▶ _EXERCISE DETAILS_:
Lines with "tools": how many are there in the listing below? Reply with the number only.

####################

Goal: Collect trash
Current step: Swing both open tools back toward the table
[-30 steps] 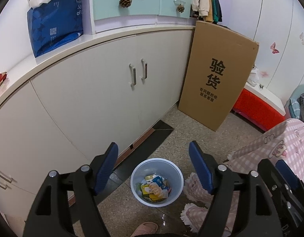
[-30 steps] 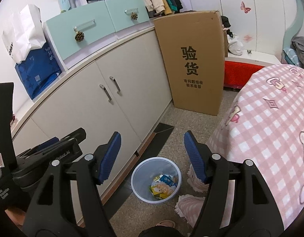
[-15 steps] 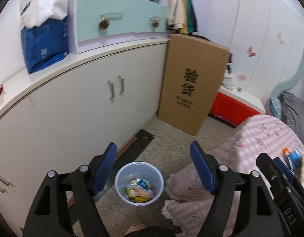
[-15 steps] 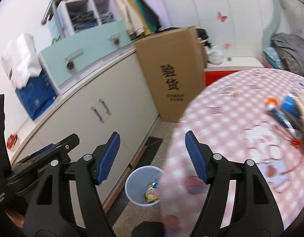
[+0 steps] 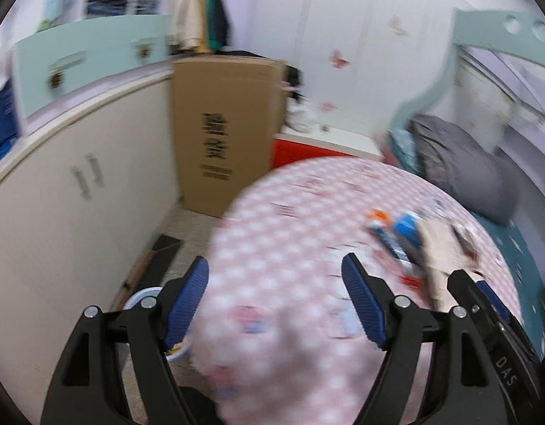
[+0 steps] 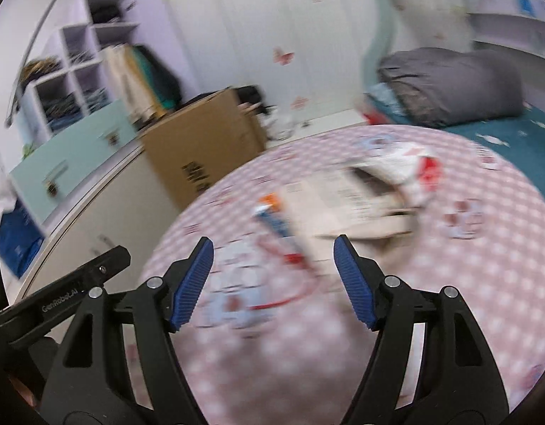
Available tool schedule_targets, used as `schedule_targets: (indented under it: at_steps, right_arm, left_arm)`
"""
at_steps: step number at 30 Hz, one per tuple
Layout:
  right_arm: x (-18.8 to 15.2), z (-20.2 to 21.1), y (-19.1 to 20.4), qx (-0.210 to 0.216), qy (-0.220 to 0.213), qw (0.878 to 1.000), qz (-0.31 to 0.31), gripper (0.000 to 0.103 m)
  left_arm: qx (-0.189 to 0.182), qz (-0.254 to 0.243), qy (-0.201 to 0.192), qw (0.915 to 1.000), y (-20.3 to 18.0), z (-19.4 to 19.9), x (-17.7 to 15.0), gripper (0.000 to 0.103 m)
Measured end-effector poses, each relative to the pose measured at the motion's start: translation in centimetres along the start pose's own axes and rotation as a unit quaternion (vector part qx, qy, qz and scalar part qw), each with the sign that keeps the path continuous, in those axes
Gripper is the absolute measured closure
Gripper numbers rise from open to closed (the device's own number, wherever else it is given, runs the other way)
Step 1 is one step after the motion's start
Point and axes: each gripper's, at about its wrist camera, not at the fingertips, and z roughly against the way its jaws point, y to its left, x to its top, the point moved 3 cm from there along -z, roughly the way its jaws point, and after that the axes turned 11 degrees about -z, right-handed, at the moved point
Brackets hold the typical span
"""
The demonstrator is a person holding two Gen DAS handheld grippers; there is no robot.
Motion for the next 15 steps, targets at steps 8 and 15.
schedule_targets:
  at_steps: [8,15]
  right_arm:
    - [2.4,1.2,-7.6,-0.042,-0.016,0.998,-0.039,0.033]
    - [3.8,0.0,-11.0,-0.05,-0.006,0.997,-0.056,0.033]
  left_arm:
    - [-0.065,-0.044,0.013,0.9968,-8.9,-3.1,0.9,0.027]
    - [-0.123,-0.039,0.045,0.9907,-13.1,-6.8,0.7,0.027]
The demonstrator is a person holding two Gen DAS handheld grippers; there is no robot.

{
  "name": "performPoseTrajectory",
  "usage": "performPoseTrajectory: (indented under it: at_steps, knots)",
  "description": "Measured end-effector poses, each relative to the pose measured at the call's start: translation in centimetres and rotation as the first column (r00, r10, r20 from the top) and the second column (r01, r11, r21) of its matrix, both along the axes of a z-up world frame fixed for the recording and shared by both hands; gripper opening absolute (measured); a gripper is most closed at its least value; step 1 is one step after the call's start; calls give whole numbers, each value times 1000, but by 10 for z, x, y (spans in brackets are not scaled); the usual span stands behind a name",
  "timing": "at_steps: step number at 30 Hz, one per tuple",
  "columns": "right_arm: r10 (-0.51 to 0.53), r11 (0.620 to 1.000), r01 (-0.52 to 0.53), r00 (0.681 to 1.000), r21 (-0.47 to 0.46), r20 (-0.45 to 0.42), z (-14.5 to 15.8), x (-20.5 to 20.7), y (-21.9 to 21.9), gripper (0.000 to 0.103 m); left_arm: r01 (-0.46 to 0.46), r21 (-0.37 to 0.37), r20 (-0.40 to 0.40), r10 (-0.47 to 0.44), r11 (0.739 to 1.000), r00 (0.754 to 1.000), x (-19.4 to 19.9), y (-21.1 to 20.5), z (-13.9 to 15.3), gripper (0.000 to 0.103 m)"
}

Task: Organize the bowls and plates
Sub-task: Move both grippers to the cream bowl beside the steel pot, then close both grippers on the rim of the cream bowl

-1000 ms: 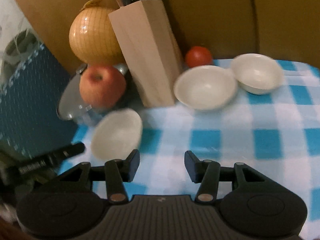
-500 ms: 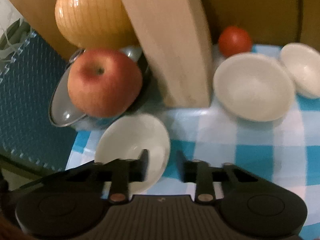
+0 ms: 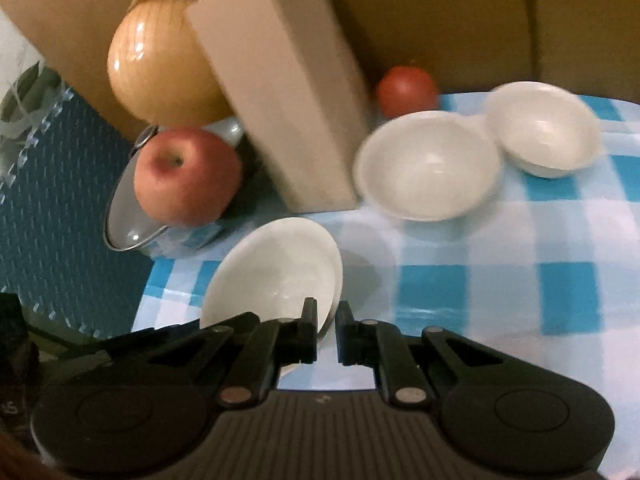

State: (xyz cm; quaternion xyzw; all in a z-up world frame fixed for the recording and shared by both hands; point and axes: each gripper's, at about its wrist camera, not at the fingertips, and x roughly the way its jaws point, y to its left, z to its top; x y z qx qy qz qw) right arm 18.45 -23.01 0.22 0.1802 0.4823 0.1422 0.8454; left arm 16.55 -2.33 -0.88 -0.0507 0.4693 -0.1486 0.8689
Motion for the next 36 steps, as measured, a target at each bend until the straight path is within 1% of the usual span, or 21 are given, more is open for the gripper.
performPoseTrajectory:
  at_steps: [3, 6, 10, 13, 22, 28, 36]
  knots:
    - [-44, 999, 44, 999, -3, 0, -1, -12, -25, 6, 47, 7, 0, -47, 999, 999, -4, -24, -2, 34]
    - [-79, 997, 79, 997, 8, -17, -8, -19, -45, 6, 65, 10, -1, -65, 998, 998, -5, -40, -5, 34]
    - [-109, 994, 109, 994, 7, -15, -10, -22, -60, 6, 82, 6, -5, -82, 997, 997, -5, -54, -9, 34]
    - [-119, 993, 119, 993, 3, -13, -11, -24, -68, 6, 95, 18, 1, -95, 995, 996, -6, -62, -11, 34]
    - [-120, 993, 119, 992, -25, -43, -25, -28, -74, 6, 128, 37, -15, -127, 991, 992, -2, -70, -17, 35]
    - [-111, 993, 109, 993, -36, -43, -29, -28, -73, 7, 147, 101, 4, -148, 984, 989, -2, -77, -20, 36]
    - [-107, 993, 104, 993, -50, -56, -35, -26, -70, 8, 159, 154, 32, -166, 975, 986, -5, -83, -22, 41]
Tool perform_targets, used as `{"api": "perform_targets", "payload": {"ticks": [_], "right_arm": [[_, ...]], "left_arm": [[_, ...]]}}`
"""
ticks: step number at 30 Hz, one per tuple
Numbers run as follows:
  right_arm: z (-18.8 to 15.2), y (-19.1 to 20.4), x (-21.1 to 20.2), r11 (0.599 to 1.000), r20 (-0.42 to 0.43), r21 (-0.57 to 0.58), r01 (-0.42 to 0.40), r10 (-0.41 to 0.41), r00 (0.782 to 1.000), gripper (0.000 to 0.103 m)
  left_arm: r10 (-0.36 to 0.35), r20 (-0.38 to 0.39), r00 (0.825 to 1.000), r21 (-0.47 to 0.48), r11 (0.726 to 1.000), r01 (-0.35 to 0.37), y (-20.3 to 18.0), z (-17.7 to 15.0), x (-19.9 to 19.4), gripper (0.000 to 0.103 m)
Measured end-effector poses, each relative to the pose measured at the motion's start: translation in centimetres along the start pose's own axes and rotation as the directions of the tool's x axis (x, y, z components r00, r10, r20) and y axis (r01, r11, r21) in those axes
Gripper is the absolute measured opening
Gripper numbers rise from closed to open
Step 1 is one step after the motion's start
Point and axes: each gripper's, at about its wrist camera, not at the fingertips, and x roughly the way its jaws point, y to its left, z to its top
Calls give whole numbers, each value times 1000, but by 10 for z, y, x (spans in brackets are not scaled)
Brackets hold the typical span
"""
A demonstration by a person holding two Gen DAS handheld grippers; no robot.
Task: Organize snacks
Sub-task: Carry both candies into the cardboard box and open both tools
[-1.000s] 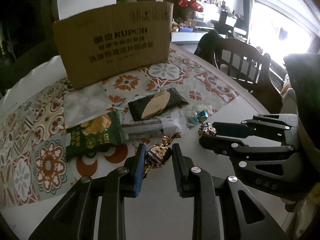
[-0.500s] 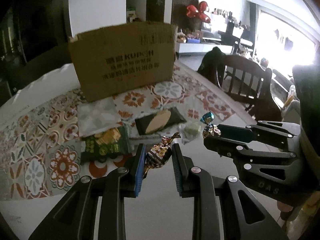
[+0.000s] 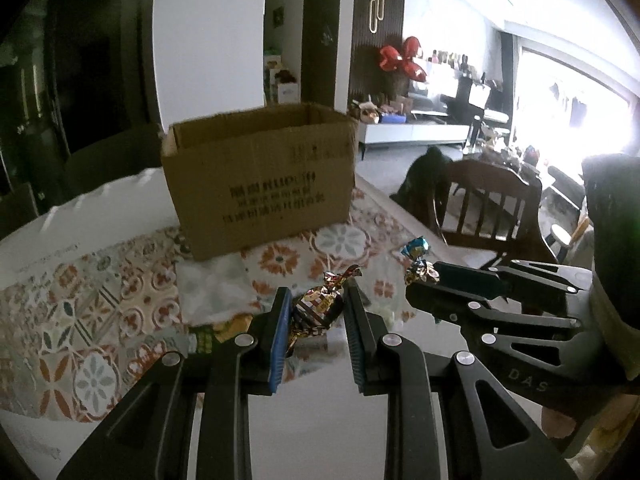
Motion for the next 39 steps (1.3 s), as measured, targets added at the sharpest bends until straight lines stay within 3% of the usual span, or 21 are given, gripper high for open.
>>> {"api": "perform_targets", "payload": {"ticks": [15,29,39], "right_arm": [[64,-10,-11,1000,133,-4,-3,3,991,26],[128,-21,15,1000,149,-8,-18,19,989,26],[177,-31,46,999,98,-46,-9,14,995,26]], "left_arm": [[67,130,989,-6,998,-67,12,69,-11,27],[108,124,986,-43,994,-103,37,121,14,27],[162,72,984,-78,985,-156,56,158,48,27]]}}
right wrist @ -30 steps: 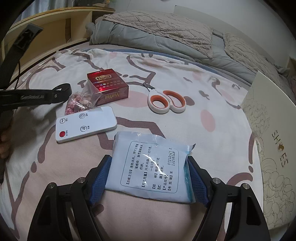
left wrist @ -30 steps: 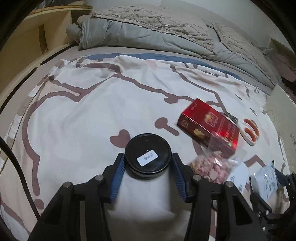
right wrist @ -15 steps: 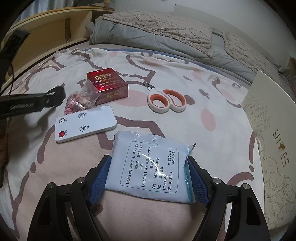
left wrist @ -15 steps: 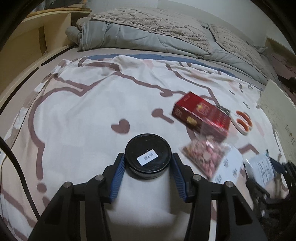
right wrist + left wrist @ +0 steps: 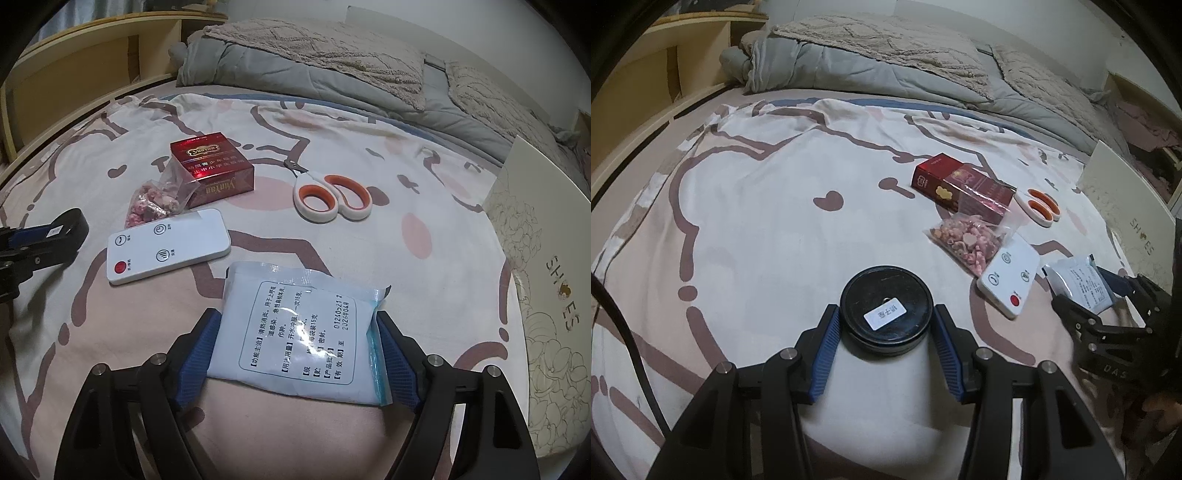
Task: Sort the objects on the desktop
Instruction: 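Lift the black tin with the left gripper while the right gripper holds the sachet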
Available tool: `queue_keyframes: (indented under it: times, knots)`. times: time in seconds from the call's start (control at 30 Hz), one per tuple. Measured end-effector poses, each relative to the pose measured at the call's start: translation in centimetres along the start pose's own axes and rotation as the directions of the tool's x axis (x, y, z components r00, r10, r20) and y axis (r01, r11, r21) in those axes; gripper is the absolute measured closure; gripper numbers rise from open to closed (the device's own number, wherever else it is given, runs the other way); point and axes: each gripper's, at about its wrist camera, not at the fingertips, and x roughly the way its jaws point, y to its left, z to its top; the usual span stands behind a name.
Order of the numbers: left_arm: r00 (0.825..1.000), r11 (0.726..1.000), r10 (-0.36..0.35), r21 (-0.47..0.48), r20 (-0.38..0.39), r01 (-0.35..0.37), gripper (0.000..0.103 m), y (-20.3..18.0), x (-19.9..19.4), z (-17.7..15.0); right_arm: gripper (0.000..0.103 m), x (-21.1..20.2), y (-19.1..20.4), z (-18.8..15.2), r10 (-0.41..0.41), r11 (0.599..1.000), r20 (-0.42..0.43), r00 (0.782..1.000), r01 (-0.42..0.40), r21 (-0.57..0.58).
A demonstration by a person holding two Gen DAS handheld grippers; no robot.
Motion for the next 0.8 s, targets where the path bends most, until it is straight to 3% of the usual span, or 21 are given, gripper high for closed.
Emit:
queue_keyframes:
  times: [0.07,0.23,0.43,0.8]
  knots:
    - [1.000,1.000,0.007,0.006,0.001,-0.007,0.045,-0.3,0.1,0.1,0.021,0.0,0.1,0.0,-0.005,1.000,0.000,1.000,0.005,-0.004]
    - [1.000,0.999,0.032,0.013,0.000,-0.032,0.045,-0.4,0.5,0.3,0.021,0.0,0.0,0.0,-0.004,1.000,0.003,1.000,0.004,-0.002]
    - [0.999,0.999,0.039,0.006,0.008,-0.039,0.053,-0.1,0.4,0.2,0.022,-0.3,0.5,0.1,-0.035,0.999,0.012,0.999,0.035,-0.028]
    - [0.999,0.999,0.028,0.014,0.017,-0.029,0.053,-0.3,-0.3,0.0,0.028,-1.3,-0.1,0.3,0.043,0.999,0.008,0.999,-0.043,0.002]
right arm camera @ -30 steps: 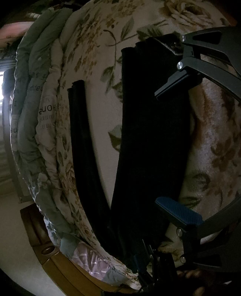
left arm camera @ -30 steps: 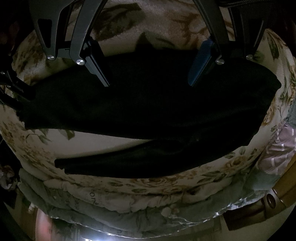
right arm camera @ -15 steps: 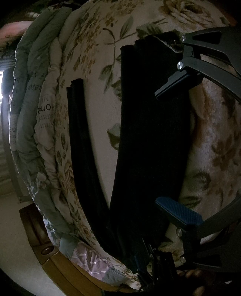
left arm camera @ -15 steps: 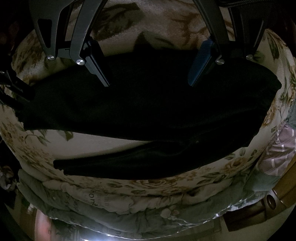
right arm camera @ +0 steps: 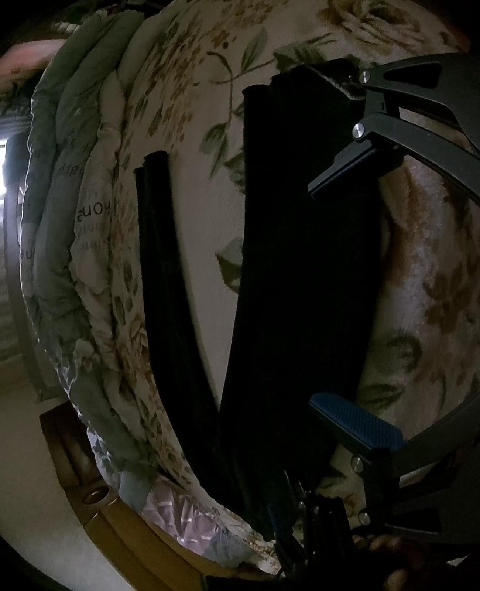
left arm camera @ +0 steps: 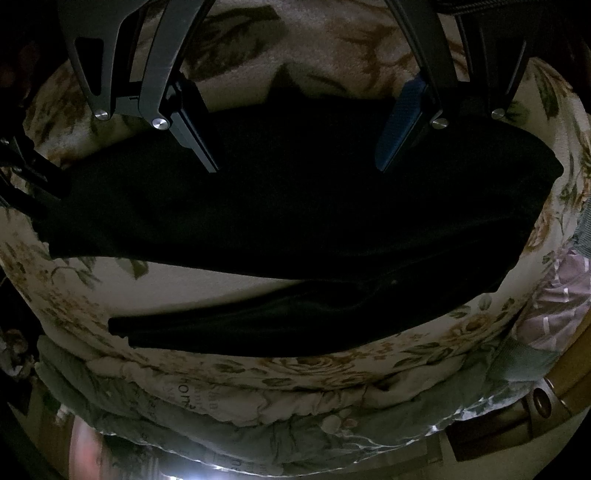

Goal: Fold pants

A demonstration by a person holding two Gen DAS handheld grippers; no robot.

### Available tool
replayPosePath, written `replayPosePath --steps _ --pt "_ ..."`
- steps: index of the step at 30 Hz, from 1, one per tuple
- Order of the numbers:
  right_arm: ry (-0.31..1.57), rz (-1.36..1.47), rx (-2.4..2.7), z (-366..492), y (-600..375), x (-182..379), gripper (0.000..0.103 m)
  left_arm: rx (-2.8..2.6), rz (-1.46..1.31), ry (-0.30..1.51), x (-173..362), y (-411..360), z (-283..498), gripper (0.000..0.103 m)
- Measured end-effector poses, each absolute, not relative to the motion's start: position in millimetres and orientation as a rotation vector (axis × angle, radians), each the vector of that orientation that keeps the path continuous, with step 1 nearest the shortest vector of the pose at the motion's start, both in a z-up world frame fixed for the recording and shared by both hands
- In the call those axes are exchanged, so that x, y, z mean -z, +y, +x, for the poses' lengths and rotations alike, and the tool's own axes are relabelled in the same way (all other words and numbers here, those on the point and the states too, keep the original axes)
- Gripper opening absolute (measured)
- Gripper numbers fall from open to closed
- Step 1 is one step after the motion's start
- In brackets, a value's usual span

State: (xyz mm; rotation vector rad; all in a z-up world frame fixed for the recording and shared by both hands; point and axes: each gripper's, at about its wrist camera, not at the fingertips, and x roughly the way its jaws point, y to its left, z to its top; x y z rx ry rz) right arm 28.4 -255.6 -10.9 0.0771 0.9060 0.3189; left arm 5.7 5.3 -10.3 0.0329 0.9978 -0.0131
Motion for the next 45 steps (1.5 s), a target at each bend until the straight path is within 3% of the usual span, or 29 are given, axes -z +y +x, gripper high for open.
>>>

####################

▶ _RESPONSE BELOW_:
2